New restrictions mean no crowds for six months
British racing was left reeling on Tuesday following the devastating news that crowds are unlikely to return for six months – something one of the industry’s most senior figures said “threatens the survival of sports organisations and the many livelihoods they support”.
The impact of the coronavirus has already had a huge impact on the sport, which has taken place behind closed doors since its resumption in June, although it was hoped spectators would be able to return from October 1.
However, that optimism disappeared when prime minister Boris Johnson, speaking in the House of Commons, announced the restrictions in a bid to curb transmission of the disease, including the banning of crowds at planned sports pilots such as Newmarket’s three-day Cambridgeshire meeting this week
“We will spare no effort in developing vaccines, treatments and new forms of mass testing but unless we palpably make progress we should assume the restrictions I’ve announced will remain in place for perhaps six months,” Johnson said.
“If things turn around and the British public can do what they did before to get this virus under control then, of course, we will review the measures.”
Those words were described as “serious blow to the horseracing industry and to the people and communities who depend upon it for their living” by the BHA, Horsemen’s Group and Racecourse Association (RCA), which added in a statement: “We have told the UK government our racecourses were facing a loss of £250 to £300 million of revenues this year, which in turn means less prize-money flowing through to our participants and our owners.”
Johnson’s measures – which he expects to be enforced by the devolved powers in Wales and Scotland – raise the possibility of the Cheltenham Festival, the jewel in the crown of Jockey Club Racecourses, which owns 14 other tracks, going ahead with no crowd in March.
Doncaster hosted a trial for racegoers this month and Warwick, another Jockey Club venue, opened its doors to a limited number of people on Monday, but the fact the paying public could be absent for what would in effect be 12 months dating back to lockdown in the spring has resulted in calls for government intervention.

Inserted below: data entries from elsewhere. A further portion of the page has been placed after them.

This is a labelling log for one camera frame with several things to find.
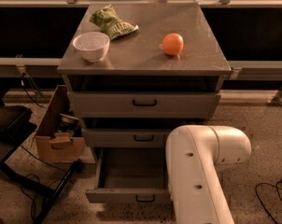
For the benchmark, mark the grey bottom drawer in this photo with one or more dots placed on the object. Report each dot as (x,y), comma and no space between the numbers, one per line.
(130,175)

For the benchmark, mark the grey drawer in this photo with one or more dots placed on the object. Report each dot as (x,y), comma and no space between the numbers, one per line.
(130,175)
(125,138)
(143,105)

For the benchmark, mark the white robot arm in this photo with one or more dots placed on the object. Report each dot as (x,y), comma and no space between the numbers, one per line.
(194,154)

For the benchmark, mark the grey metal drawer cabinet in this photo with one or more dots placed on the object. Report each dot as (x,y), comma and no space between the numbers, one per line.
(137,63)

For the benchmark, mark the grey middle drawer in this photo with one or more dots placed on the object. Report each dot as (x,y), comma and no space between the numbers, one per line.
(125,138)

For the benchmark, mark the grey top drawer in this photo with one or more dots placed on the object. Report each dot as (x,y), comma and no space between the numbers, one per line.
(143,105)

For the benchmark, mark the orange fruit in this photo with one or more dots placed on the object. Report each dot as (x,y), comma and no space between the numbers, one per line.
(172,44)

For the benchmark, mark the white cup in box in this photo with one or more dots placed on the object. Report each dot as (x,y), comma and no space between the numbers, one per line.
(68,119)

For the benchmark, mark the white bowl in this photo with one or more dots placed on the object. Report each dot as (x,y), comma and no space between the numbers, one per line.
(92,46)

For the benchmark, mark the brown cardboard box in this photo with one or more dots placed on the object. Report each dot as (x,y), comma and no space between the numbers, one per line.
(51,145)

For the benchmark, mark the green chip bag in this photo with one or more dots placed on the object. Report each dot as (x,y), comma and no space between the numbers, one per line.
(111,24)

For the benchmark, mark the grey metal railing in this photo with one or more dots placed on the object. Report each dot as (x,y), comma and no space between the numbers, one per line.
(235,44)

Nevin Truesdale, group chief executive of the Jockey Club, said: “The two pilot events staged by racing showed that we can host people safely with so much outdoor space for social distancing and stringent protocols in place. Nevertheless, we respect the government’s decision to pause their pilot programme across sport as part of trying to reduce contact between people.
“Without paying spectators, the largest revenue streams for many sports have been cut off for six months to date and, with no prospect of a change soon, this threatens the survival of sports organisations and the many livelihoods they support.

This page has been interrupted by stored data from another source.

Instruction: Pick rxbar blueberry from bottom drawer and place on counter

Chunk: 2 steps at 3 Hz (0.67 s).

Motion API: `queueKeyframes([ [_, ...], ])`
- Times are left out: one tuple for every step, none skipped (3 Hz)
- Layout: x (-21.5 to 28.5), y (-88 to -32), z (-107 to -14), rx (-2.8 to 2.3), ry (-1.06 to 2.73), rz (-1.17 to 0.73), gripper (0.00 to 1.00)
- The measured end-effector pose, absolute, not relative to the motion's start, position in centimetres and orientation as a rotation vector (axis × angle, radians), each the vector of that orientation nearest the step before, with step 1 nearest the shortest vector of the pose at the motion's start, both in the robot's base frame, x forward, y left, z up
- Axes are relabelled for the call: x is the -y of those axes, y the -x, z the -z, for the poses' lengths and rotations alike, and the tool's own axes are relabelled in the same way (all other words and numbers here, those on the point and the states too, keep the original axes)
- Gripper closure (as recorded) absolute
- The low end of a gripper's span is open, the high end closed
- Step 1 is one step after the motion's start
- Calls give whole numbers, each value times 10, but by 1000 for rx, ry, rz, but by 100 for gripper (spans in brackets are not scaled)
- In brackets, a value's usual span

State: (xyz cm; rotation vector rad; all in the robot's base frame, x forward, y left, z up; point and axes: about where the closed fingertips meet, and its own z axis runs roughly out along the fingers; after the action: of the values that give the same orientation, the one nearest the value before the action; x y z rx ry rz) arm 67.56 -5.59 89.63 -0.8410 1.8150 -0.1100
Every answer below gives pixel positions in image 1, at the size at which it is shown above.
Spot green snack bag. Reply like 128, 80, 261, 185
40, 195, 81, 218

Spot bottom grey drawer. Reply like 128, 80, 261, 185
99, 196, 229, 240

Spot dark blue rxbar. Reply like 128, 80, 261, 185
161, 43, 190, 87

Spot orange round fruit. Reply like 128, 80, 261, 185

“Now is the time that sport needs the government to step in and provide direct support to the industry, as it did when awarding £1.57 billion to the arts in July. Sport and physical activity sustains 600,000 jobs and contributes more than £16bn per year to the UK economy. British racing alone contributes more than £4bn a year in normal times, which clearly these are not.”
Around six million people attend race meetings each year in Britain, making it the second-largest spectator sport. Their return is likely to have been near the top of Nick Rust’s agenda when the outgoing BHA chief executive was involved in an urgent meeting with Oliver Dowden, the secretary of state for the Department for Digital, Culture, Media & Sport, on Tuesday afternoon that was set to include discussions of a recovery fund.

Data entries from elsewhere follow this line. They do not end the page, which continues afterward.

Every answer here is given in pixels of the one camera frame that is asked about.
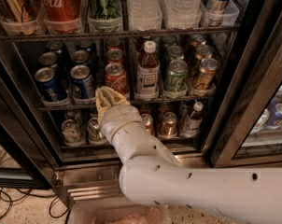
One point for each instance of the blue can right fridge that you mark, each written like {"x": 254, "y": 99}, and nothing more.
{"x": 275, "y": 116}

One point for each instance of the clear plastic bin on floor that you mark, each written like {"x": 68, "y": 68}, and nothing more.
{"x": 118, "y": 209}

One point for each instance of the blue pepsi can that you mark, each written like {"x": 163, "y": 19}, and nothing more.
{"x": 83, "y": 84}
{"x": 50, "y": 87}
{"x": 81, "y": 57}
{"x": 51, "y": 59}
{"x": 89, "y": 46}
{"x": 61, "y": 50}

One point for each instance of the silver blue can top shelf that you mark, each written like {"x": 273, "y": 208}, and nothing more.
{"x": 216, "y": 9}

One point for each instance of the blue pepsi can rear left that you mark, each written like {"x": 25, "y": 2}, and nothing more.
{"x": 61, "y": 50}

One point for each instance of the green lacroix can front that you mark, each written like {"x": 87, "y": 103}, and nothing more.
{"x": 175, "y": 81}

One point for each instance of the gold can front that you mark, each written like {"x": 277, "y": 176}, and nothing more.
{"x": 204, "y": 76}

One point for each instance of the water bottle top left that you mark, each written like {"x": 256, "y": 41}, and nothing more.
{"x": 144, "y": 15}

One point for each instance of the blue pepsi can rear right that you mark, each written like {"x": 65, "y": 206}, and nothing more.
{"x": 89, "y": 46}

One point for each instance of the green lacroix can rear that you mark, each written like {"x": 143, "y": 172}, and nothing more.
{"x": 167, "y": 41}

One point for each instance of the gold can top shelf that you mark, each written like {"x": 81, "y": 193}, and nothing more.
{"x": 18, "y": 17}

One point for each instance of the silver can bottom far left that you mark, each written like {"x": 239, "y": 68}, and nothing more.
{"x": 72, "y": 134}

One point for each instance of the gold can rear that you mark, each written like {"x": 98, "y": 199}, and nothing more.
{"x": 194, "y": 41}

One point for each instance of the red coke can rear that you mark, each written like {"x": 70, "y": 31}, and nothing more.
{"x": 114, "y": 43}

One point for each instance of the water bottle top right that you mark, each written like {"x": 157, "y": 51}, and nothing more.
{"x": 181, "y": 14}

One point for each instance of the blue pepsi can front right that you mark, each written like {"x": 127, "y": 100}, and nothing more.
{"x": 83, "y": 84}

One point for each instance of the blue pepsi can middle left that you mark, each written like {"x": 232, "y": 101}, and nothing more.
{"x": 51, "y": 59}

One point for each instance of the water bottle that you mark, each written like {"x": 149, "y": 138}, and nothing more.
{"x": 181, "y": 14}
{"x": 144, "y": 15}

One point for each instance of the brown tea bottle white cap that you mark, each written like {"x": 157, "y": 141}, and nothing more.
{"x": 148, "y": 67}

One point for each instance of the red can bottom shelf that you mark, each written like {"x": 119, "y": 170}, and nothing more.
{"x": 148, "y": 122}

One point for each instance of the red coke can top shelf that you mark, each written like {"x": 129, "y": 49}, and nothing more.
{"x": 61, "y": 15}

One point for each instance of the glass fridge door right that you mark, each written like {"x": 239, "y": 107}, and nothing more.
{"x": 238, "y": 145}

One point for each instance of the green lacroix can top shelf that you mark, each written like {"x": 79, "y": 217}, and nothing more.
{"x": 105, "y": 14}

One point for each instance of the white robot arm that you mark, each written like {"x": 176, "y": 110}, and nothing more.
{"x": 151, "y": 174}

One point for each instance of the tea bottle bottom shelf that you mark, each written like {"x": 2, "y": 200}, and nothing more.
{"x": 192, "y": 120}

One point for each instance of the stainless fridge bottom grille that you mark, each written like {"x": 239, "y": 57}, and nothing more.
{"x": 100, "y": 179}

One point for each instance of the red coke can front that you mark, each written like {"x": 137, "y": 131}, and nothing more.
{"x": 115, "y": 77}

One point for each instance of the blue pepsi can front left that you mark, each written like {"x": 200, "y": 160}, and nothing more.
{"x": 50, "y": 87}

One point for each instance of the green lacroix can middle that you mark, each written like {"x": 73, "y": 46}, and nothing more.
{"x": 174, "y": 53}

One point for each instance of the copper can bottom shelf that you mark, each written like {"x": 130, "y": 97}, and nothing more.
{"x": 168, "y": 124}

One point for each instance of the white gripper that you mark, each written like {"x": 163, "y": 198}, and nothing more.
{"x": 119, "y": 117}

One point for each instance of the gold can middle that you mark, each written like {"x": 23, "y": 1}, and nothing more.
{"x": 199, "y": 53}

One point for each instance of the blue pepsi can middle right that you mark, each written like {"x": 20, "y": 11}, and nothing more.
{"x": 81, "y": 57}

Rust may also have taken the opportunity to lobby for a change in the way racing is funded. He said: “Racing’s leaders are responding to this crisis by working together like never before. We are working to a recovery plan, but today’s announcement will set back our progress. We will urge the government to provide financial support, as they have indicated they are considering, and to accept the case for urgent reform of the levy.
“Our loyal owners and our key international investors have stood by us and we ask government to work with us to maintain that confidence in racing and in Britain.”
Racing in Britain restarted on June 1 at Newcastle under strict guidelines, which were eased when owners were allowed to attend a month later, although a setback came in August when Goodwood had to cancel a test event at its Glorious fixture following a spike in Covid-19 cases.
The Sussex circuit’s managing director Adam Waterworth laid bare the implications of the pandemic on the BBC’s Today Programme on Radio 4.
“October 11 was due to be our final meeting of the season and we were planning to allow a small crowd in, probably in hope rather than expectation in the last few weeks,” he said.
“With this news it means the entire Flat season will have been and gone with no people whatsoever. We’re in the events business and there’s no business without people. It’s going to be difficult.
“I wouldn’t want to underplay what’s been done already but an extension of the rates relief and furlough schemes would help us to keep people on the books and try our best to ride this through.”